_Task item:_ Spot each line in the records below where the word "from" occurs, then copy it.

_Task data:_
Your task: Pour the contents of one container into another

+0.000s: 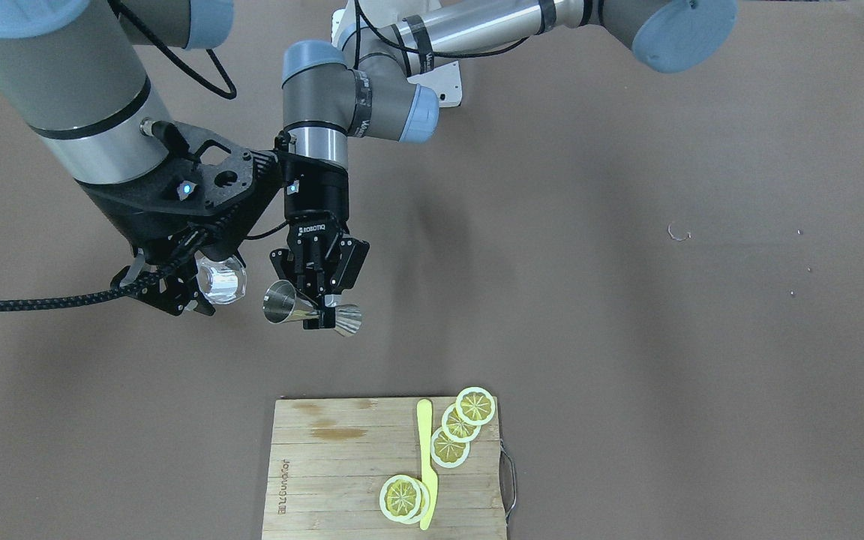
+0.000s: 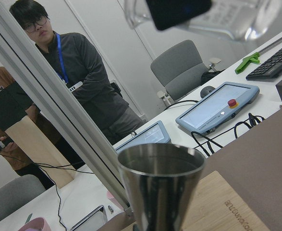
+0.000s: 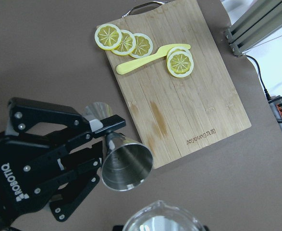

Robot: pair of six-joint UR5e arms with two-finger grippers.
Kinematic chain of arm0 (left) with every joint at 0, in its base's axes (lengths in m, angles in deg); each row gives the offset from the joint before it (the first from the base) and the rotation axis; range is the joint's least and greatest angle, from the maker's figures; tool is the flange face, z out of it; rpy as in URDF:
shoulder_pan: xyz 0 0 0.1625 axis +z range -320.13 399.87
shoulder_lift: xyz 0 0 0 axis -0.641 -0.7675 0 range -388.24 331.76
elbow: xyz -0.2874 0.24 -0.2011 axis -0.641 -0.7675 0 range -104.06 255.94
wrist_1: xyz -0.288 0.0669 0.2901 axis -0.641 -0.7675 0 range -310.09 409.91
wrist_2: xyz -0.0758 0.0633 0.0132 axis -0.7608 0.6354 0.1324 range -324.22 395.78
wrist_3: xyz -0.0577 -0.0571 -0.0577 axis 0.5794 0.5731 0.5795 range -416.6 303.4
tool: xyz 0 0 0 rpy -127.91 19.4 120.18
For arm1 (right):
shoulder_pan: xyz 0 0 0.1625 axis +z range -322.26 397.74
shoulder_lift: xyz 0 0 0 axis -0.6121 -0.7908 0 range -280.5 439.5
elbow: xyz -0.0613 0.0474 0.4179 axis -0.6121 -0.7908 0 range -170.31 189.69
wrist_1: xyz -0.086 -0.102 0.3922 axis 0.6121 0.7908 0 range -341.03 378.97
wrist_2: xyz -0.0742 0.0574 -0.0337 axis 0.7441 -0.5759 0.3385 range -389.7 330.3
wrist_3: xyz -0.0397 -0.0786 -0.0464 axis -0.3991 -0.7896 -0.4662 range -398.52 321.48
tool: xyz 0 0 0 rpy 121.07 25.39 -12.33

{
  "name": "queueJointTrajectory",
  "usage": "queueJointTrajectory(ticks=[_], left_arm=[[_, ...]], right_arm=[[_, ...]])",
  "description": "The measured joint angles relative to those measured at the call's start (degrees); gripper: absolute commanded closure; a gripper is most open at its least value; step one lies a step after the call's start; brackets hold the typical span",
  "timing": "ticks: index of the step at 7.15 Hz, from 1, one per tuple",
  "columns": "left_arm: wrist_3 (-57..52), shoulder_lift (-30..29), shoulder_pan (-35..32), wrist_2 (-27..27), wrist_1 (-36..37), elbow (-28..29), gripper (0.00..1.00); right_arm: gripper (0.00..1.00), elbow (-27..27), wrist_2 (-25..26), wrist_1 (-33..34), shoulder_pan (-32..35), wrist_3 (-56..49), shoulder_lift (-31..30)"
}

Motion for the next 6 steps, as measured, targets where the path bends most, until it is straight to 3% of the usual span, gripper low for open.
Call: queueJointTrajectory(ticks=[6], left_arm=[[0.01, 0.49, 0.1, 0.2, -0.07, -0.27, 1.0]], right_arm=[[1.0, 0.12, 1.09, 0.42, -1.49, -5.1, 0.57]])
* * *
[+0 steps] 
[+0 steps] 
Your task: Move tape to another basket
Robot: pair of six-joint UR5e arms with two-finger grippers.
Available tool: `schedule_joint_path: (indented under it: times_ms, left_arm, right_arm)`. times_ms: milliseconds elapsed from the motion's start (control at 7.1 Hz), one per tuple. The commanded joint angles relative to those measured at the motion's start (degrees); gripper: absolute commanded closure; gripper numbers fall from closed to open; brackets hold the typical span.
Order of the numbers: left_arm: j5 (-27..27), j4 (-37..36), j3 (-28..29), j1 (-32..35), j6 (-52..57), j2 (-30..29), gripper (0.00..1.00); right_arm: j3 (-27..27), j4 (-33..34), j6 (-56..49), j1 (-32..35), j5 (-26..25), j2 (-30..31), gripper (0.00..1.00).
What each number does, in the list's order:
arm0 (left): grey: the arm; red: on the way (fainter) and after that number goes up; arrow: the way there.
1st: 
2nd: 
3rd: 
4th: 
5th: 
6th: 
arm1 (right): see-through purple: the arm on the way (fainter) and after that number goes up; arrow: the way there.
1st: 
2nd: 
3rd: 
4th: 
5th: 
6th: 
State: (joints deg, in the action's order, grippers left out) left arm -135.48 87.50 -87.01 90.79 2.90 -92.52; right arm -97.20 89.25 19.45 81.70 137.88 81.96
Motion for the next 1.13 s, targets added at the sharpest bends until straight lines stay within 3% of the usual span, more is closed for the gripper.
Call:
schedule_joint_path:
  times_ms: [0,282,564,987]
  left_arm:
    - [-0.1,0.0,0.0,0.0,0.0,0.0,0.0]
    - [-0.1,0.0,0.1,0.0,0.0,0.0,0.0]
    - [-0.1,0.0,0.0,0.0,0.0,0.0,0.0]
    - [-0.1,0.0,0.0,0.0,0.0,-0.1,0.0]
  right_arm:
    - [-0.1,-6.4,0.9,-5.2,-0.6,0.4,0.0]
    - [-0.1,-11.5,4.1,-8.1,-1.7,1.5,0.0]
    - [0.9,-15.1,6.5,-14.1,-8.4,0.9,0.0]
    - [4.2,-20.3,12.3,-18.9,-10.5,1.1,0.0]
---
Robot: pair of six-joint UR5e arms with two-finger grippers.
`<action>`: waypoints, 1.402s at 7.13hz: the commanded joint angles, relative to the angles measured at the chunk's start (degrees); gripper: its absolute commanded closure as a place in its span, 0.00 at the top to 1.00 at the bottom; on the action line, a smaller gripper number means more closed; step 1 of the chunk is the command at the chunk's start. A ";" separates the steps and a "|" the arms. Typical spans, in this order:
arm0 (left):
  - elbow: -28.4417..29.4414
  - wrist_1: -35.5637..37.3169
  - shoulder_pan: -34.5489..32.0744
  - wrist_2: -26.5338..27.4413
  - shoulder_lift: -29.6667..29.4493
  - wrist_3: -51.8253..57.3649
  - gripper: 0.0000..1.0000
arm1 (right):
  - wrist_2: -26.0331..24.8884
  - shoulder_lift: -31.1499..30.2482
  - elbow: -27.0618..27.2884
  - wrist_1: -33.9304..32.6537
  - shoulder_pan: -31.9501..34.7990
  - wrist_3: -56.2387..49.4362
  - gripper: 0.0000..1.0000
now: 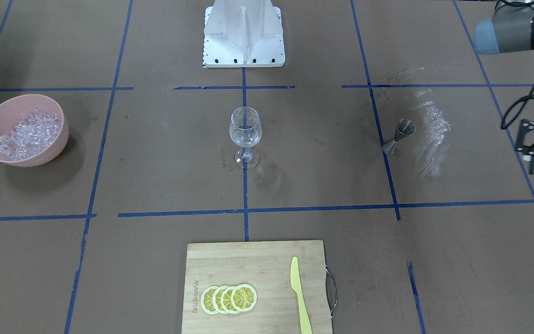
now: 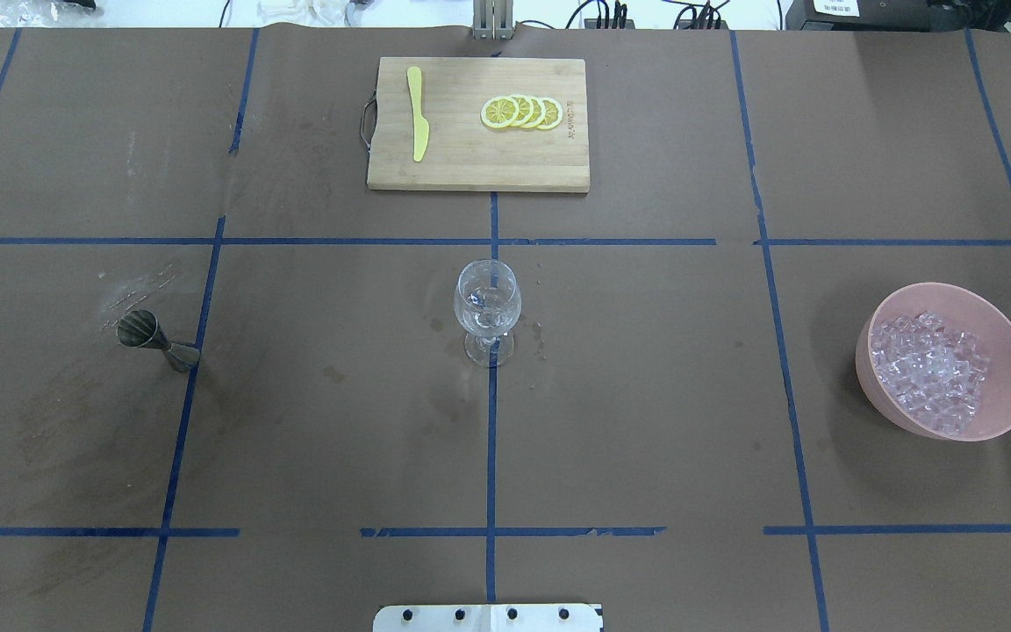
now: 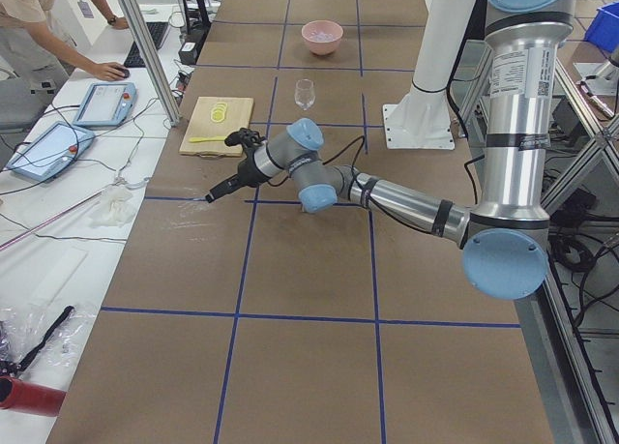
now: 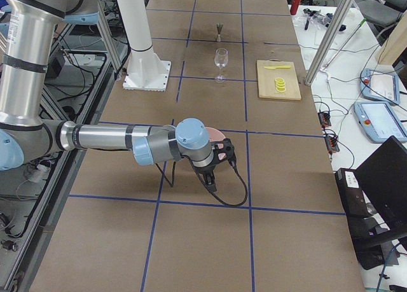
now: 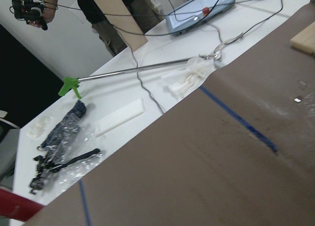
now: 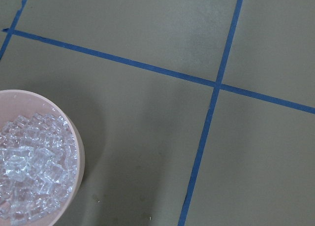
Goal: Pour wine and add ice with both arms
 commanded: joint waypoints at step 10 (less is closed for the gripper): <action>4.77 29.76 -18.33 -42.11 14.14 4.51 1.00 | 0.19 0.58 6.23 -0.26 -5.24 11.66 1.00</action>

_Reply to the task:_
Kinematic chain of arm0 (left) with every joint at 0, in its base's axes (lengths in m, angles in deg); each row gives the offset from the joint before it (the first from the base) and the rotation axis; range is the joint's least and greatest angle, from the maker's figures; tool is the flange face, z out of it; rpy as in URDF:
  "timing": "ticks: index of the step at 7.15 Hz, from 1, one per tuple",
Available tool: `schedule_joint_path: (indented under it: times_ms, left_arm, right_arm)`. times_ms: milliseconds elapsed from the motion's start (control at 7.1 Hz), one per tuple. The commanded joint angles relative to those measured at the motion's start (degrees); gripper: absolute commanded closure; gripper numbers fall from closed to open; brackets hold the typical span.

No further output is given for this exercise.